__Your task__: Leave out all pictures. Extract exactly the lines from the one containing "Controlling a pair" through the end of the data.

* * * * *

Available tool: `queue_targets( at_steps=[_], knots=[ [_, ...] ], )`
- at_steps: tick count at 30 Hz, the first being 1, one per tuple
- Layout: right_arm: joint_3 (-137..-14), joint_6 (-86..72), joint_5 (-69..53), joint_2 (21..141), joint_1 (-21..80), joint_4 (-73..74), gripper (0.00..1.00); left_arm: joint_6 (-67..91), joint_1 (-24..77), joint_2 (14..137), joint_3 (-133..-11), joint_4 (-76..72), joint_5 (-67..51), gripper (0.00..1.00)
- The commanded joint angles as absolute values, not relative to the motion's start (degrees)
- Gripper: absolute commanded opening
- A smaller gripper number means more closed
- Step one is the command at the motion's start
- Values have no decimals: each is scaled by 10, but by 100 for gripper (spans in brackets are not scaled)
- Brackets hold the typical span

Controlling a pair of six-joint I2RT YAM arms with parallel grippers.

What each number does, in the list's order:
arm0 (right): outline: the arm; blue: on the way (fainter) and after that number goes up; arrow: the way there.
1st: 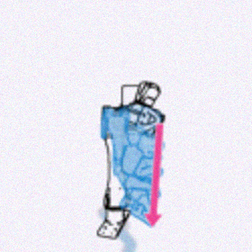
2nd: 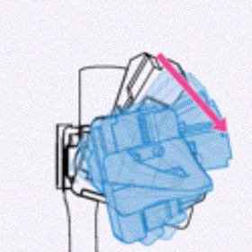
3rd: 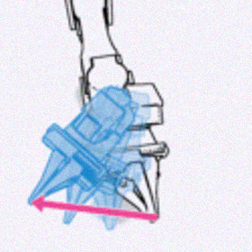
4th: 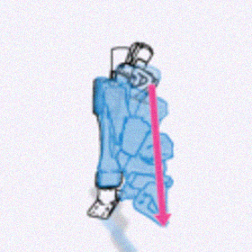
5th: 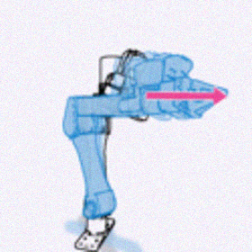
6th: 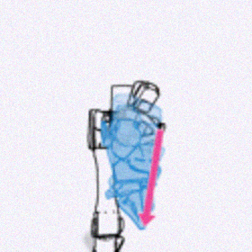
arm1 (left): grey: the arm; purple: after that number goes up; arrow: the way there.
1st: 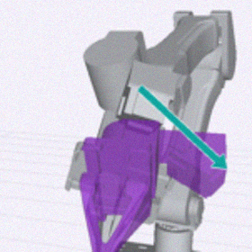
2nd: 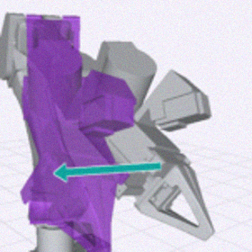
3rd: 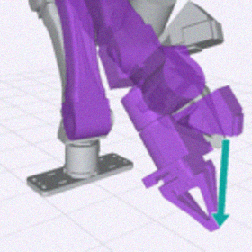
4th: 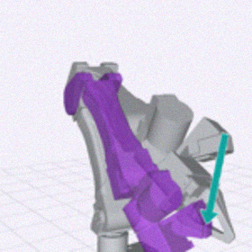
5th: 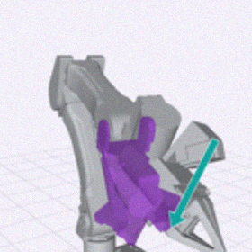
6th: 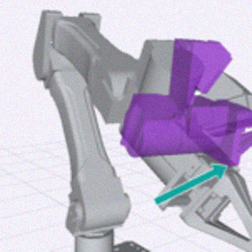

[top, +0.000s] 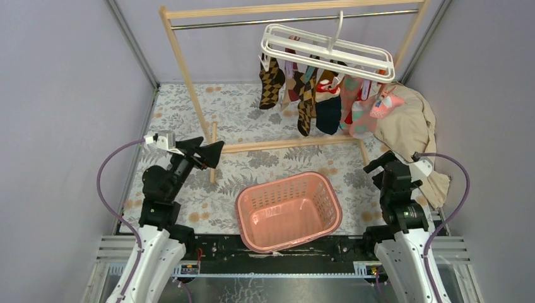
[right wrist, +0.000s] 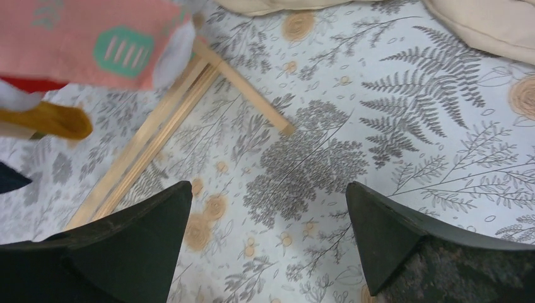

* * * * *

__Task answer__:
Controlling a pair of six-joint I2RT YAM arms with parallel grippers.

What each number does, in the list's order:
arm0 (right): outline: the arm; blue: on the way (fainter) and after that number goes up; arrow: the way there.
1st: 
2nd: 
3rd: 
4th: 
5th: 
6th: 
arm1 (left): grey: the arm; purple: after that number goes up; arrow: the way there.
1st: 
2nd: 
3rd: 
4th: 
5th: 
6th: 

[top, +0.000s] 
[right wrist, +0.000s] 

No more output will be given.